◆ TASK INSTRUCTIONS:
In the entries below, find the line containing "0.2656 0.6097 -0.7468" and the line containing "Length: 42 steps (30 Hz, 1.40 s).". Copy those two lines and everything between them exactly, without the pictures.

◆ THE DATA:
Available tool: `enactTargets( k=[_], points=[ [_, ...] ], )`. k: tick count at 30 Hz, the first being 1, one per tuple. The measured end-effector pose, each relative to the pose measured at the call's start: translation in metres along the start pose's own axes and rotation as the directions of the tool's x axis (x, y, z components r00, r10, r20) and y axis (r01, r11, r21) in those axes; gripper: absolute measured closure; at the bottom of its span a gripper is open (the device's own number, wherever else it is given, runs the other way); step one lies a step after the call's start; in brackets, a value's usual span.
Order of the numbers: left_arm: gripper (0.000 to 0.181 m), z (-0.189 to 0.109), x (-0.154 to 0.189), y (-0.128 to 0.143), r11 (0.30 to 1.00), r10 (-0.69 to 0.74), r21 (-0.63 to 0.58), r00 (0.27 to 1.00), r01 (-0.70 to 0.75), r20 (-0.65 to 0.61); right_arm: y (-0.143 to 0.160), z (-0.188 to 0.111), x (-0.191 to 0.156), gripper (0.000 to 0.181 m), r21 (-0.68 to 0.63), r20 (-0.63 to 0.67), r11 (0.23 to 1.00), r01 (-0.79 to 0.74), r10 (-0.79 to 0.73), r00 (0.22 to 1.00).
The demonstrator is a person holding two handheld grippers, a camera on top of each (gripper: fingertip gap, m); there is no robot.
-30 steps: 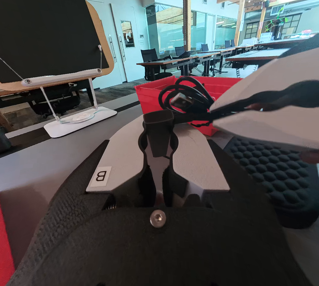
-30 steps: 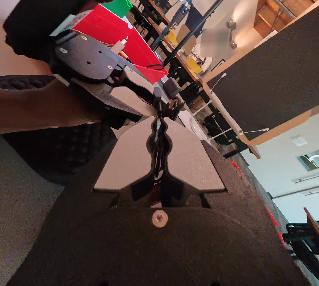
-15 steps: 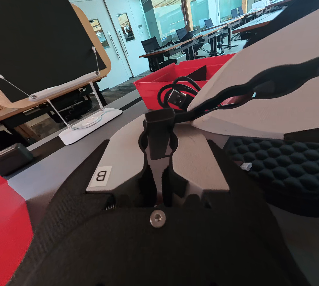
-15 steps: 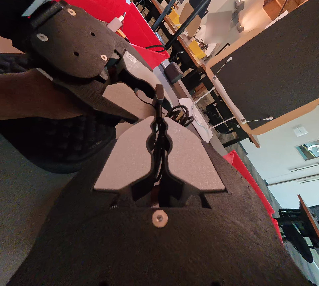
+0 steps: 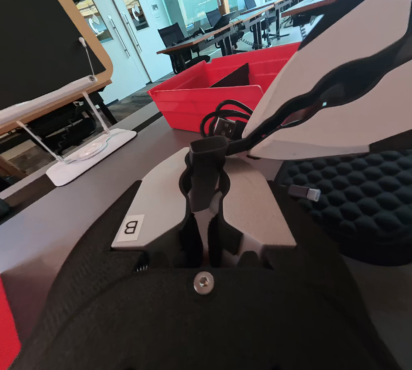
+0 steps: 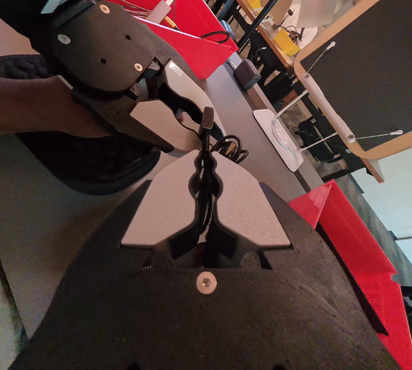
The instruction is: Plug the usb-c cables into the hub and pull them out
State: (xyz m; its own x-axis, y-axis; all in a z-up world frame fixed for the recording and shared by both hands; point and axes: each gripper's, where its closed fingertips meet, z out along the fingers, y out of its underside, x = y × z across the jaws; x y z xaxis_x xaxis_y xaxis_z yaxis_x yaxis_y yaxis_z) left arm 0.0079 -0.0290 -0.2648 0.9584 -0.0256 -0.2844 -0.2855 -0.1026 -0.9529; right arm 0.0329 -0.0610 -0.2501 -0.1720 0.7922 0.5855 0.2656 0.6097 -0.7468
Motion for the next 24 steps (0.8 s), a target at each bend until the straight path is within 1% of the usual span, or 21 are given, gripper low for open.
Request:
enactTargets(
  k=[3, 8, 12, 15, 19, 21, 24],
  points=[
    [0.162, -0.002, -0.0036, 0.0018, 0.997, -0.073, 0.01, 0.997, 0.073, -0.019, -0.0033, 0.0042, -0.0029, 0.177, -0.015, -0.013, 1.0, 0.008, -0.008, 1.0],
    [0.162, -0.0026, -0.0048, 0.0021, 0.991, -0.133, 0.017, 0.99, 0.134, -0.043, -0.0044, 0.0064, -0.0016, 0.177, 0.014, 0.037, 0.999, -0.034, 0.033, 0.999],
    [0.161, -0.0032, -0.0062, 0.0035, 0.982, -0.185, 0.018, 0.981, 0.186, -0.062, -0.0052, 0.0079, -0.0037, 0.177, -0.009, 0.018, 1.0, 0.006, -0.006, 1.0],
    [0.161, -0.0029, -0.0043, 0.0031, 0.983, -0.179, 0.017, 0.981, 0.181, -0.069, -0.0052, 0.006, -0.004, 0.177, -0.011, 0.041, 1.0, -0.01, 0.01, 0.999],
    [0.162, -0.0013, 0.0008, 0.003, 0.992, -0.124, 0.005, 0.99, 0.125, -0.07, -0.0032, 0.0018, -0.0044, 0.178, -0.028, 0.044, 1.0, 0.009, -0.008, 0.999],
    [0.163, -0.0004, 0.0033, 0.0025, 0.998, -0.055, -0.001, 0.997, 0.055, -0.056, -0.001, 0.0001, -0.0043, 0.177, -0.002, 0.07, 1.0, -0.026, 0.026, 0.997],
    [0.163, 0.001, 0.003, 0.006, 0.998, -0.053, -0.021, 0.998, 0.052, -0.044, 0.0011, 0.0031, -0.006, 0.175, 0.022, 0.093, 0.999, -0.043, 0.041, 0.995]
  ],
)
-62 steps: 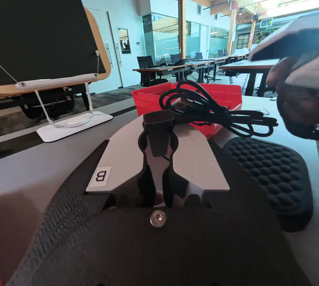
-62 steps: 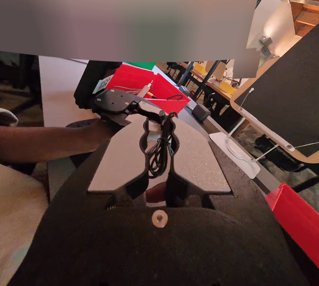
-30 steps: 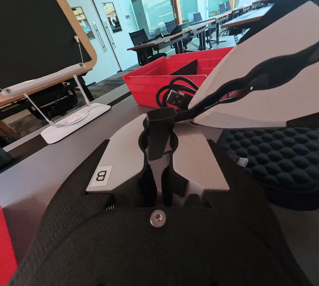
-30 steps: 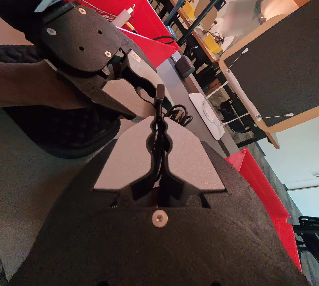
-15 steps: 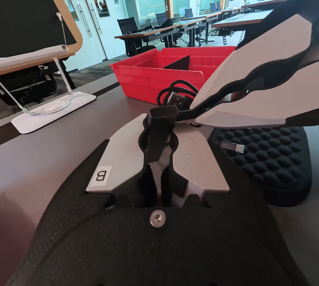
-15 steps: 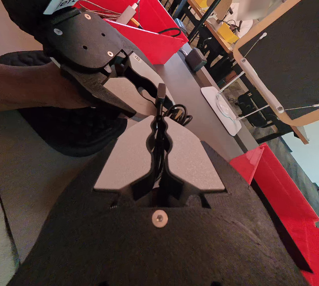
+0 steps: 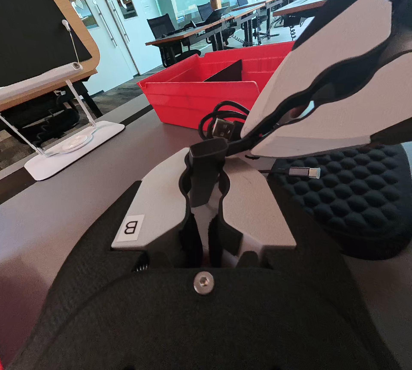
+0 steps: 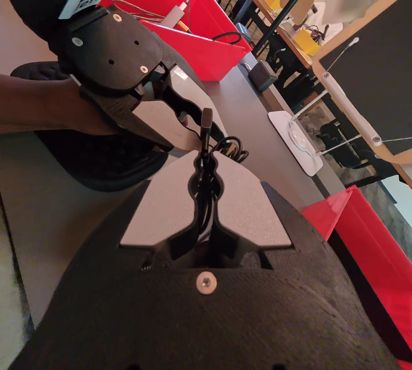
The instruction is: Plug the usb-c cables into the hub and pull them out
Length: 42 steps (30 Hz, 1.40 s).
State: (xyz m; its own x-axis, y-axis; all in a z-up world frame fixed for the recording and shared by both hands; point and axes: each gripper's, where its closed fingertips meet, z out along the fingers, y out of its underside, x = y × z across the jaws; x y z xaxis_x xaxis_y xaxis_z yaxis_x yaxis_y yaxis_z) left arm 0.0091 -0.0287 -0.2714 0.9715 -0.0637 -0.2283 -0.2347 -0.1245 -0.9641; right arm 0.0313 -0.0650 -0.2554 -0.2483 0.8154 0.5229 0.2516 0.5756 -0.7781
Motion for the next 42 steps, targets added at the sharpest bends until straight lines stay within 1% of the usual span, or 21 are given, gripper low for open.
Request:
enactTargets(
  k=[1, 2, 4, 6, 8, 12, 14, 16, 20, 23, 24, 25, 26, 27, 28, 29, 30, 32, 35, 38, 42],
  points=[
    [0.163, 0.0, 0.0, 0.0, 1.0, -0.001, 0.003, 1.0, 0.001, 0.001, -0.002, 0.0, -0.001, 0.169, 0.004, 0.0, 1.0, -0.009, 0.009, 1.0],
    [0.163, 0.0, 0.0, -0.001, 1.0, 0.005, 0.003, 1.0, -0.005, 0.001, -0.003, 0.002, -0.002, 0.167, 0.002, 0.003, 1.0, -0.023, 0.023, 1.0],
    [0.163, 0.0, 0.0, 0.0, 1.0, 0.011, -0.003, 1.0, -0.011, 0.007, -0.001, 0.006, 0.001, 0.171, -0.019, -0.03, 1.0, -0.015, 0.014, 0.999],
    [0.163, -0.001, 0.0, 0.001, 1.0, 0.019, -0.009, 1.0, -0.019, 0.007, -0.001, 0.006, -0.001, 0.175, -0.021, -0.022, 1.0, -0.004, 0.003, 1.0],
    [0.163, 0.0, 0.0, 0.003, 0.999, 0.041, -0.021, 0.999, -0.041, 0.007, 0.001, 0.007, -0.004, 0.176, -0.033, -0.022, 0.999, 0.006, -0.007, 1.0],
    [0.163, 0.001, 0.004, 0.008, 0.988, 0.14, -0.067, 0.99, -0.139, 0.017, 0.009, 0.005, -0.009, 0.176, -0.098, -0.016, 0.994, 0.055, -0.057, 0.998],
    [0.163, 0.001, 0.005, 0.008, 0.987, 0.146, -0.065, 0.989, -0.145, 0.019, 0.01, 0.004, -0.01, 0.176, -0.084, -0.017, 0.994, 0.067, -0.068, 0.998],
    [0.162, 0.001, 0.004, 0.005, 0.994, 0.099, -0.044, 0.995, -0.098, 0.007, 0.008, 0.003, -0.009, 0.176, -0.045, -0.046, 0.996, 0.081, -0.083, 0.995],
    [0.161, 0.001, 0.004, 0.003, 1.0, -0.006, -0.016, 1.0, 0.006, -0.027, 0.005, 0.003, -0.006, 0.176, -0.033, -0.103, 0.987, 0.157, -0.16, 0.982],
    [0.161, 0.001, 0.003, 0.004, 0.998, -0.06, -0.013, 0.997, 0.059, -0.052, 0.006, 0.003, -0.006, 0.176, -0.035, -0.101, 0.984, 0.174, -0.177, 0.979],
    [0.161, 0.0, -0.001, 0.004, 0.996, -0.084, -0.011, 0.996, 0.084, -0.033, 0.007, 0.002, -0.005, 0.179, -0.039, -0.094, 0.984, 0.176, -0.179, 0.979],
    [0.162, -0.006, -0.024, 0.005, 0.981, -0.196, 0.023, 0.978, 0.195, 0.069, 0.021, -0.002, -0.01, 0.179, -0.107, -0.039, 0.977, 0.183, -0.188, 0.981],
    [0.163, -0.023, -0.051, -0.001, 0.91, -0.4, 0.141, 0.915, 0.39, 0.048, 0.038, -0.01, -0.006, 0.179, -0.168, -0.027, 0.964, 0.207, -0.214, 0.976],
    [0.164, -0.038, -0.063, -0.004, 0.849, -0.498, 0.185, 0.866, 0.496, -0.038, 0.045, -0.016, 0.008, 0.179, -0.194, -0.058, 0.959, 0.206, -0.221, 0.974],
    [0.164, -0.04, -0.06, -0.002, 0.895, -0.423, 0.15, 0.906, 0.419, -0.013, 0.045, -0.021, 0.021, 0.179, -0.183, -0.079, 0.968, 0.171, -0.188, 0.979],
    [0.163, -0.034, -0.05, 0.001, 0.952, -0.3, 0.077, 0.954, 0.297, 0.023, 0.042, -0.026, 0.031, 0.179, -0.15, -0.082, 0.981, 0.122, -0.135, 0.987],
    [0.163, -0.028, -0.041, -0.001, 0.972, -0.23, 0.059, 0.973, 0.228, 0.036, 0.035, -0.031, 0.037, 0.179, -0.099, -0.078, 0.991, 0.09, -0.098, 0.992],
    [0.163, -0.019, -0.031, -0.004, 0.981, -0.186, 0.062, 0.982, 0.185, 0.024, 0.016, -0.042, 0.045, 0.179, -0.007, -0.093, 0.998, 0.067, -0.068, 0.993],
    [0.163, -0.018, -0.024, -0.004, 0.984, -0.164, 0.063, 0.986, 0.165, -0.017, -0.007, -0.058, 0.049, 0.18, 0.147, -0.096, 0.988, 0.039, -0.025, 0.995],
    [0.163, -0.018, -0.023, -0.003, 0.987, -0.152, 0.056, 0.988, 0.153, -0.019, -0.029, -0.081, 0.071, 0.18, 0.355, -0.119, 0.933, -0.061, 0.11, 0.987],
    [0.162, -0.015, -0.013, -0.002, 0.998, -0.048, 0.037, 0.999, 0.049, -0.02, -0.046, -0.127, 0.126, 0.179, 0.591, -0.194, 0.793, -0.15, 0.32, 0.927]
  ],
)
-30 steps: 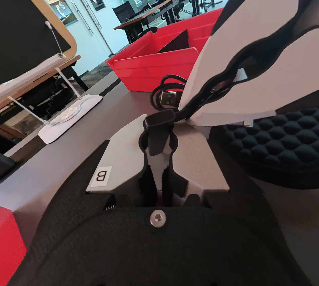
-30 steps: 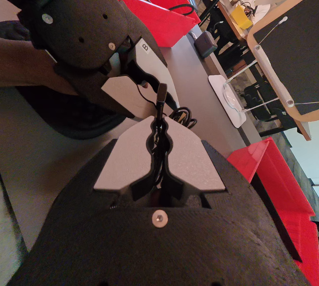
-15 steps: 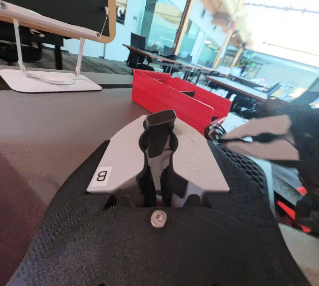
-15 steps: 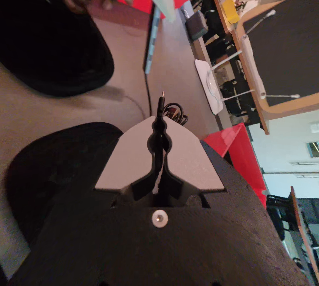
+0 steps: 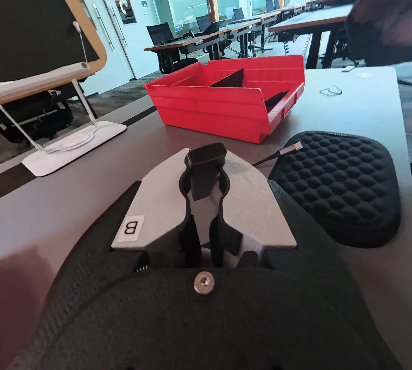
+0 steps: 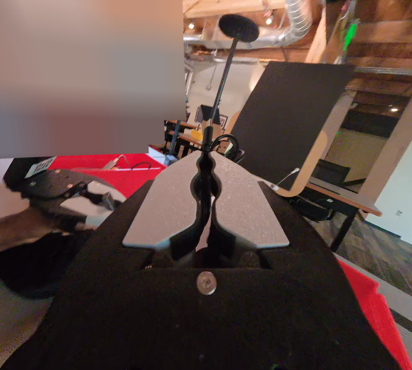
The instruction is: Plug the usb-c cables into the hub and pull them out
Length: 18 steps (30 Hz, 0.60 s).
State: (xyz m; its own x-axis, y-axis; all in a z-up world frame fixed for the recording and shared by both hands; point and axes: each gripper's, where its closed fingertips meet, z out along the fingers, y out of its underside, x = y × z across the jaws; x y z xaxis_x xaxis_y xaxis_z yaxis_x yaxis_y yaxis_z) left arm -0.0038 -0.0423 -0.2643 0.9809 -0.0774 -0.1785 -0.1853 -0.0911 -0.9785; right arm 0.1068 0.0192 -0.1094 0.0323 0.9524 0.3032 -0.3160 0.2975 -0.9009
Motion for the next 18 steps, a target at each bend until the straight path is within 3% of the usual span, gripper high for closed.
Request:
enactTargets(
  k=[2, 4, 8, 10, 12, 18],
  points=[
    [0.162, 0.001, 0.002, 0.001, 0.999, 0.032, -0.008, 0.999, -0.032, -0.002, -0.011, -0.006, 0.029, 0.179, 0.063, -0.091, 0.998, -0.014, 0.019, 0.996],
    [0.162, 0.001, 0.003, 0.0, 0.999, 0.037, -0.005, 0.999, -0.037, -0.001, 0.002, -0.009, 0.053, 0.179, 0.012, -0.157, 1.0, 0.001, 0.001, 0.988],
    [0.162, 0.0, 0.0, -0.001, 1.0, 0.012, 0.006, 1.0, -0.012, 0.0, 0.079, -0.012, 0.082, 0.179, -0.279, -0.224, 0.96, -0.019, -0.046, 0.973],
    [0.162, 0.0, 0.0, 0.0, 1.0, 0.01, 0.006, 1.0, -0.009, -0.001, 0.123, -0.019, 0.09, 0.177, -0.444, -0.249, 0.894, -0.056, -0.063, 0.966],
    [0.162, 0.001, 0.0, 0.0, 1.0, 0.008, 0.005, 1.0, -0.008, 0.0, 0.157, -0.027, 0.09, 0.163, -0.567, -0.253, 0.816, -0.113, -0.043, 0.966],
    [0.162, 0.001, -0.001, -0.001, 1.0, -0.005, 0.008, 1.0, 0.005, 0.0, 0.167, -0.035, 0.098, 0.146, -0.62, -0.32, 0.776, -0.115, -0.116, 0.94]
  ],
)
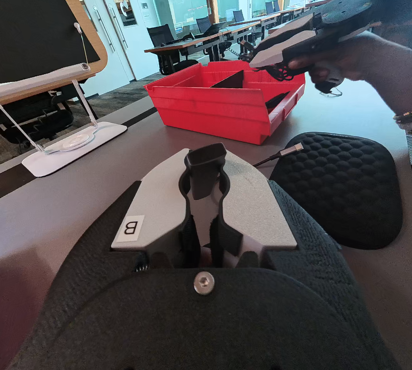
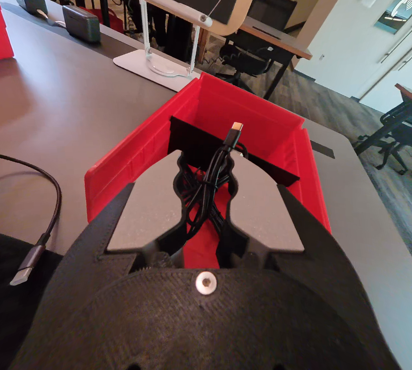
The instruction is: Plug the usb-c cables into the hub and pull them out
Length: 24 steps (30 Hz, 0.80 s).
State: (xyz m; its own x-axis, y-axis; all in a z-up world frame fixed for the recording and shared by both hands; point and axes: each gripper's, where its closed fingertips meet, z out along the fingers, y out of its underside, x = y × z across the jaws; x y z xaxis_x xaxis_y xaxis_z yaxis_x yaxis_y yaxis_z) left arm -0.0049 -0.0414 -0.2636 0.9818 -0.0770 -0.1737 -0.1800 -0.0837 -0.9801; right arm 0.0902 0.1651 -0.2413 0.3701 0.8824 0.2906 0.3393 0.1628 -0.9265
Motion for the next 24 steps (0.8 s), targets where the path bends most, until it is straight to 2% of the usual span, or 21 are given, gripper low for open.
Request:
enactTargets(
  k=[3, 7, 8, 9, 11, 13, 16, 19, 21, 22, 24],
  points=[
    [0.162, 0.0, 0.0, 0.0, 1.0, 0.004, 0.0, 1.0, -0.004, 0.0, 0.017, 0.004, -0.001, 0.137, -0.133, 0.021, 0.991, -0.003, 0.006, 1.0],
    [0.162, 0.0, 0.0, 0.0, 1.0, 0.003, 0.0, 1.0, -0.003, -0.001, 0.029, 0.005, -0.004, 0.13, -0.223, 0.025, 0.973, 0.054, -0.05, 0.998],
    [0.162, 0.0, 0.0, 0.0, 1.0, 0.001, 0.001, 1.0, -0.001, -0.001, 0.032, 0.004, -0.004, 0.118, -0.252, 0.027, 0.965, 0.073, -0.069, 0.997],
    [0.162, 0.0, 0.0, 0.0, 1.0, 0.001, 0.001, 1.0, -0.001, -0.001, 0.037, 0.004, -0.007, 0.091, -0.302, 0.055, 0.949, 0.092, -0.079, 0.995],
    [0.162, 0.0, 0.0, -0.001, 1.0, 0.002, 0.001, 1.0, -0.002, -0.001, 0.055, 0.002, -0.011, 0.076, -0.438, 0.129, 0.886, 0.152, -0.105, 0.986],
    [0.162, 0.0, 0.001, -0.001, 1.0, 0.003, 0.001, 1.0, -0.003, -0.001, 0.052, 0.004, 0.003, 0.079, -0.454, 0.082, 0.867, 0.206, -0.189, 0.978],
    [0.162, 0.0, 0.0, -0.001, 1.0, -0.001, 0.001, 1.0, 0.001, -0.001, 0.022, 0.007, 0.01, 0.083, -0.318, 0.014, 0.934, 0.162, -0.166, 0.986],
    [0.162, 0.0, 0.0, -0.001, 1.0, -0.011, 0.005, 1.0, 0.011, -0.003, -0.025, -0.001, 0.002, 0.083, -0.029, -0.032, 0.995, 0.092, -0.092, 0.995],
    [0.162, -0.001, 0.0, -0.001, 1.0, -0.011, 0.008, 1.0, 0.011, -0.003, -0.052, -0.012, -0.002, 0.077, 0.173, -0.052, 0.984, 0.045, -0.036, 0.998],
    [0.162, -0.001, 0.0, -0.001, 1.0, -0.009, 0.008, 1.0, 0.009, -0.003, -0.059, -0.017, 0.001, 0.078, 0.228, -0.076, 0.973, 0.025, -0.007, 0.997],
    [0.162, -0.001, 0.0, -0.001, 1.0, -0.004, 0.007, 1.0, 0.004, -0.003, -0.057, -0.02, 0.014, 0.076, 0.242, -0.135, 0.97, -0.001, 0.035, 0.99]
  ],
)
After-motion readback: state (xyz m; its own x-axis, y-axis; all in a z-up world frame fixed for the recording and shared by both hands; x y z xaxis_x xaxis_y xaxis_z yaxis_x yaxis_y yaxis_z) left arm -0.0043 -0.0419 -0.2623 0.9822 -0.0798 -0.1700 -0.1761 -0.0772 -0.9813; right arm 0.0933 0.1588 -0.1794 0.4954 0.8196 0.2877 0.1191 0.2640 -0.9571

◆ ANSWER BOX:
State: (xyz m; its own x-axis, y-axis; all in a z-up world frame fixed for the recording and shared by both hands; point and axes: each gripper's, where its closed fingertips meet, z out along the fingers, y out of its underside, x = y × z across the jaws; x y z xaxis_x xaxis_y xaxis_z yaxis_x yaxis_y yaxis_z) left arm 0.0079 -0.0290 -0.2648 0.9584 -0.0256 -0.2844 -0.2855 -0.1026 -0.9529; right arm 0.0329 -0.0610 -0.2501 -0.1720 0.7922 0.5855 0.2656 0.6097 -0.7468
Motion for the next 24 steps (0.8 s), a target at each bend until the straight path is within 1% of the usual span, or 21 are given, gripper low for open.
Request:
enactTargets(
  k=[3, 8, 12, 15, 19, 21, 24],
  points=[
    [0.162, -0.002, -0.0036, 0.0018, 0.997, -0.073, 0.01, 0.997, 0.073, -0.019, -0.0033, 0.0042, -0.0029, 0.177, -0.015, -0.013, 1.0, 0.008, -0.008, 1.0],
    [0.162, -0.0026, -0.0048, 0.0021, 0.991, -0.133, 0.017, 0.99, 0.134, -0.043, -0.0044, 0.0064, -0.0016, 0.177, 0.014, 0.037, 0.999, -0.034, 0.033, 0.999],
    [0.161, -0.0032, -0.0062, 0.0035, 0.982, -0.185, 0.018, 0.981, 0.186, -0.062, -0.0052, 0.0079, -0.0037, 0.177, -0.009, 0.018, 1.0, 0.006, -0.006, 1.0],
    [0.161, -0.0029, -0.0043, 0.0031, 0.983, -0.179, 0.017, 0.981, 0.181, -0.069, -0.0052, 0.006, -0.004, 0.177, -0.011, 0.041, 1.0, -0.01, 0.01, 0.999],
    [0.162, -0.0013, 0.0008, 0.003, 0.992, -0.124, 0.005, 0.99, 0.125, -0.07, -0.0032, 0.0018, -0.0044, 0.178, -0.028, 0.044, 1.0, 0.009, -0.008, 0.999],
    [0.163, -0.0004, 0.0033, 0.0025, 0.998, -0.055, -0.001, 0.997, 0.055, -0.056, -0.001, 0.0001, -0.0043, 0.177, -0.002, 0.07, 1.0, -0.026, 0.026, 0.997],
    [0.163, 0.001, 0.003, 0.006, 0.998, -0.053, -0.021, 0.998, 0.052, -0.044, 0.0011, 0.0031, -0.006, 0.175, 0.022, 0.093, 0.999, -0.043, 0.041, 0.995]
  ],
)
-62 steps: 
-62 steps: 
-30 steps: 
-30 steps: 
-15 steps: 
-15 steps: 
+0 steps: 
+0 steps: 
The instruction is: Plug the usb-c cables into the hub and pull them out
Length: 42 steps (30 Hz, 1.40 s).

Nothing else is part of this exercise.